US supreme court will hear challenge to affirmative action in college admission

The US supreme court agreed on Monday to hear a pair of cases on race-based affirmative action in college admission, giving the majority-conservative court an opportunity to overturn protections that increase opportunities for individuals belonging to groups known to have been discriminated against.

It is the latest high-profile so-called “culture war” issue to be taken up by the court, which is also set to examine major cases on abortion, gun control, religious freedoms and Covid-19.

Both affirmative action cases have been brought by Students for Fair Admissions (SFFA), a non-profit led by the conservative activist Edward Blum, who has spent much of the last decade trying to end affirmative action in higher education.

Harvard, a private institution, and the University of North Carolina, a state school, are the defendants for the two court cases.

“Any ruling that calls into question the legality of race-conscious admissions would be a reversal of more than 40 years of Scotus decisions that have repeatedly and consistently confirmed the constitutionality and legality of race-conscious admissions in higher education,” Legal Defense Fund, a prominent civil rights law organization that fights for racial justice, in 'n verklaring gesê.

Blum was behind Fisher v University of Texas, the last case on affirmative action that the supreme court considered in 2016. In that case, Blum argued that the university’s admission policies discriminated against Abigail Fisher, a white applicant. In 'n 4-3 ruling, the court upheld affirmative action, with then justice Anthony Kennedy being the only conservative judge who ruled in favor of the policy.

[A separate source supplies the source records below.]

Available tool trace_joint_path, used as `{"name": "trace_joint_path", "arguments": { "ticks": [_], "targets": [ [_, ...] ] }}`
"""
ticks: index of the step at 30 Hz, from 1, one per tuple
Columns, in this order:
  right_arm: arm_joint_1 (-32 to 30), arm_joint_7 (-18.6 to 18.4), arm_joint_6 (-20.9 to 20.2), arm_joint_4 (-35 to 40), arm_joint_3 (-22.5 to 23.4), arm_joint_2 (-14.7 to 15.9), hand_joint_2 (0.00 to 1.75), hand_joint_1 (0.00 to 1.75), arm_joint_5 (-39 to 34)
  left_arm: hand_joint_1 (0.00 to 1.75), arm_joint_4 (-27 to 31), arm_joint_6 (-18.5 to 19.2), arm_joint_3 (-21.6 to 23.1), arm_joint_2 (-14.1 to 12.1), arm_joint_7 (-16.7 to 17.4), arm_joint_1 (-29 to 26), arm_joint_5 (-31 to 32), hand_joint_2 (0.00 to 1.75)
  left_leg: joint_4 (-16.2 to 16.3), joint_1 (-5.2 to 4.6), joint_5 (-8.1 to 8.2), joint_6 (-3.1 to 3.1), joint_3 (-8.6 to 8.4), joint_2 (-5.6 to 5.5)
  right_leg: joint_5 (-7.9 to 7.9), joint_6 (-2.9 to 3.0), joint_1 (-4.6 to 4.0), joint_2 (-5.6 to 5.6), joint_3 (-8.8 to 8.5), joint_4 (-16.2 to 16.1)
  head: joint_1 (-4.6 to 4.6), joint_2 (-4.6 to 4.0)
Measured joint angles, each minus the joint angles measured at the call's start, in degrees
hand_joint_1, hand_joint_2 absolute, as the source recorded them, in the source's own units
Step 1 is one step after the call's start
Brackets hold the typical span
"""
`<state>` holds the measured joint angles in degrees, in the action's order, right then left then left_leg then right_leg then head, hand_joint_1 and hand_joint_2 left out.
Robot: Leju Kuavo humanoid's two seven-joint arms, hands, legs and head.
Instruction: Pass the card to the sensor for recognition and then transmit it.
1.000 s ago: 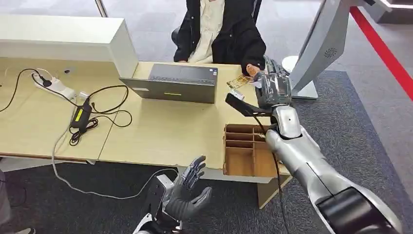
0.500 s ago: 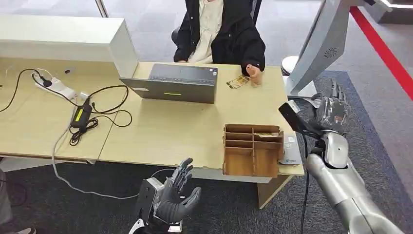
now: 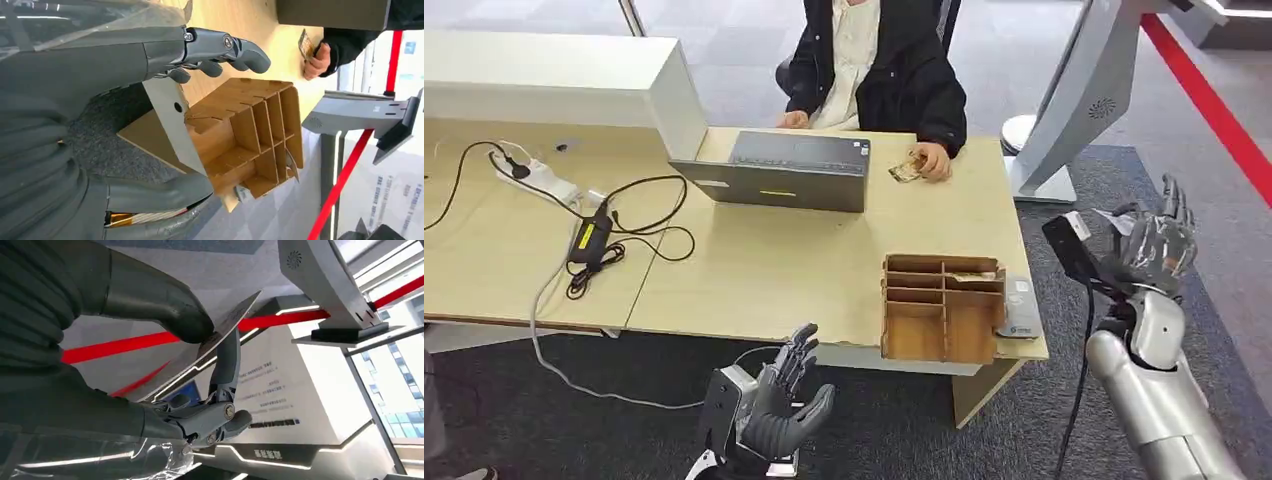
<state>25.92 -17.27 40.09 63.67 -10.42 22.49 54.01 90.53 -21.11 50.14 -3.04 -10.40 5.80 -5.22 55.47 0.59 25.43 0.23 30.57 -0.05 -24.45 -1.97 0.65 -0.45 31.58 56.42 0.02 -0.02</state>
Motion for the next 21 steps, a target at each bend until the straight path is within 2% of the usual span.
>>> {"name": "trace_joint_path", "arguments": {
  "ticks": [4,12,18,21],
  "targets": [
    [-0.7,0.3,0.0,0.2,1.2,0.0,1.75,1.75,-0.3,0.00,0.0,0.6,0.0,0.0,0.0,0.2,-0.2,1.75,0.0,0.00,0.00,0.00,-0.01,0.00,0.00,0.00,0.00,0.00,0.01,0.0,-0.02,0.00],
    [-3.3,-2.4,-0.3,0.2,1.4,1.3,1.75,1.75,-2.4,0.00,0.0,1.7,0.1,0.0,-0.3,0.8,-1.5,1.75,0.0,0.00,0.00,0.00,0.00,0.00,0.00,0.00,0.00,0.00,0.00,0.0,0.00,0.00],
    [-4.9,-2.4,-4.5,0.1,0.8,1.9,1.75,1.75,-3.9,0.00,0.0,1.4,0.6,0.5,0.0,0.5,-1.3,1.75,0.0,0.00,0.01,0.00,0.01,0.01,0.00,0.00,0.01,0.01,0.01,0.0,-0.02,0.00],
    [-5.1,-2.4,-7.4,-0.4,0.4,2.0,1.75,1.75,-4.0,0.00,0.0,2.8,0.7,0.5,0.1,0.8,-2.1,1.75,0.0,0.00,0.00,0.00,0.01,0.01,-0.01,0.00,0.01,0.01,0.01,0.0,0.00,0.00]
  ]
}}
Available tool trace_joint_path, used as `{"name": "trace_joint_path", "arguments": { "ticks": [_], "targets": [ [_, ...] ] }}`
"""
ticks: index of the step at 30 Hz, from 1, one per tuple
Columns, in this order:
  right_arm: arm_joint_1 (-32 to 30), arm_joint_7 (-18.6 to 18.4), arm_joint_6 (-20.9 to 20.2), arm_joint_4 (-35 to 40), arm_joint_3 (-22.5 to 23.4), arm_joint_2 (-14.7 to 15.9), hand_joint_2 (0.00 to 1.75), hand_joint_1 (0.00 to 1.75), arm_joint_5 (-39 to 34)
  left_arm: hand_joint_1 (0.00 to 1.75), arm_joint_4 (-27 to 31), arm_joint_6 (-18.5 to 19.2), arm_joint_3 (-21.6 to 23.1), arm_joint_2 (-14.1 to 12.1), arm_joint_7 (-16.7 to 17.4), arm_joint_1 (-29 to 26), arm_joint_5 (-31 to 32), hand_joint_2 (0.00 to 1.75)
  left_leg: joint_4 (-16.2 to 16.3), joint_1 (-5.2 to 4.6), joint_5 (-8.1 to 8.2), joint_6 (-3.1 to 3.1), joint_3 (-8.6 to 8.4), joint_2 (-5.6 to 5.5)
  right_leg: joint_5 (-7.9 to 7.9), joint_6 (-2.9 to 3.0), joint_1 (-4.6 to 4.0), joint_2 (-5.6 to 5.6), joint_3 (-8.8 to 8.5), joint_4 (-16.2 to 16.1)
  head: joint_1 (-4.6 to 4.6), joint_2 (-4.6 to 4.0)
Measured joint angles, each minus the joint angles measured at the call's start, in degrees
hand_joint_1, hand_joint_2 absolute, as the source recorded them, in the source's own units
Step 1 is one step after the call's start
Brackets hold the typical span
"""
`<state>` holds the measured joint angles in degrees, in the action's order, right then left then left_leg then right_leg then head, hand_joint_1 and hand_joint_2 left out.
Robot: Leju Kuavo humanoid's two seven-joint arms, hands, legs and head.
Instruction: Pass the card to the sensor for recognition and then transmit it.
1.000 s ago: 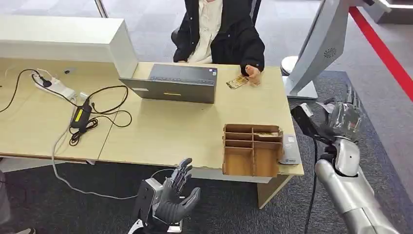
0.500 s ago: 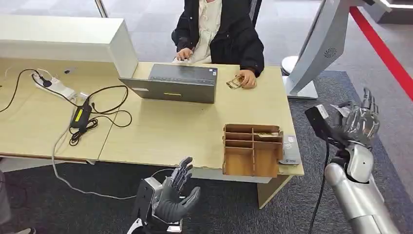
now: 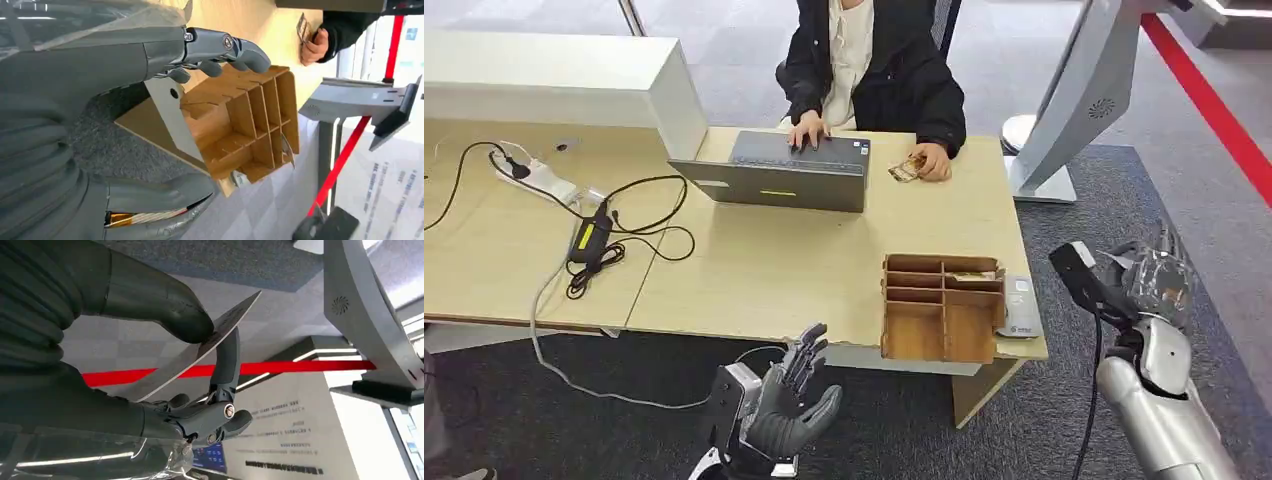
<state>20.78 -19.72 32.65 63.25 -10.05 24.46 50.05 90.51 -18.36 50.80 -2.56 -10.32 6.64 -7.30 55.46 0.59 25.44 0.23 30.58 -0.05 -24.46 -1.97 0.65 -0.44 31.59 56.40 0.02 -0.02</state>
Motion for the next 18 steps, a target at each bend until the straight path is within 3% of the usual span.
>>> {"name": "trace_joint_path", "arguments": {
  "ticks": [18],
  "targets": [
    [-3.9,1.6,-6.5,-6.3,-3.5,-0.6,1.75,1.75,-2.2,0.00,0.0,3.1,0.3,-0.1,0.0,0.1,-1.6,1.75,0.0,0.00,0.00,0.00,0.01,-0.01,-0.01,0.01,0.00,0.00,0.00,0.0,-0.02,0.00]
  ]
}}
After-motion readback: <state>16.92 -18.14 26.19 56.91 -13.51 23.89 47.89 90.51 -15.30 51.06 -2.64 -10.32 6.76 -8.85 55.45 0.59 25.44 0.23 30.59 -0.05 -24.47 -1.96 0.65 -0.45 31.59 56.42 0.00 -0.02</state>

Egter, the makeup of the court has changed dramatically since then, with three conservative justices appointed during Donald Trump’s presidency. Chief Justice John Roberts, who has in recent decisions voted alongside the court’s liberal minority faction, has also spoken out against affirmative action in the past.

The cases will be the first opportunity the Trump appointees will have to review affirmative action. Historically, the court has upheld the use of race-based considerations in college admissions since the first affirmative action case in 1974, often citing the benefits of having a diverse student body.

Jen Psaki, White House press secretary, declined to comment on the litigation, but said the Biden administration “strongly believe[s]” in the “benefits of diversity in higher education”.

Lawyers from Harvard and the University of North Carolina, along with the US justice department, urged the court not to take on the case, saying that the schools’ policies were in line with affirmative action protections upheld by previous supreme court cases.

Two lower courts upheld Harvard’s use of affirmative action, with one federal court judge saying that Harvard’s use of race was meaningful, but not “impermissibly extensive”.

“Harvard’s race-conscious admission program ensures that Harvard can retain the benefits of diversity it has already achieved,” said US circuit judge Sandra Lynch in the US appeals court ruling.

In 'n verklaring, Harvard’s president, Lawrence Bakow, said that the court’s decision to review the case “puts at risk 40 years of legal precedent” that allowed institutions to “create diverse campus communities”. UNC gesê in a statement that their admissions process was “consistent with longstanding supreme court precedent and allows for an evaluation of each students in a deliberate and thoughtful way”.

SFFA alleges that race-based admission – which has boosted the admission rate of applicants from historically marginalized backgrounds, particularly Black and Hispanic students – has led to discrimination against Asian Americans.

“It is our hope that the justices will end the use of race as an admissions factor at Harvard, UNC and all colleges and universities,” Blume said in a statement. “The cornerstone of our nation’s civil rights laws is the principle that an individual’s race should not be used to help or harm them in their life’s endeavors.”

The court will probably hear arguments for the case in its fall session, with a possible ruling in summer 2023.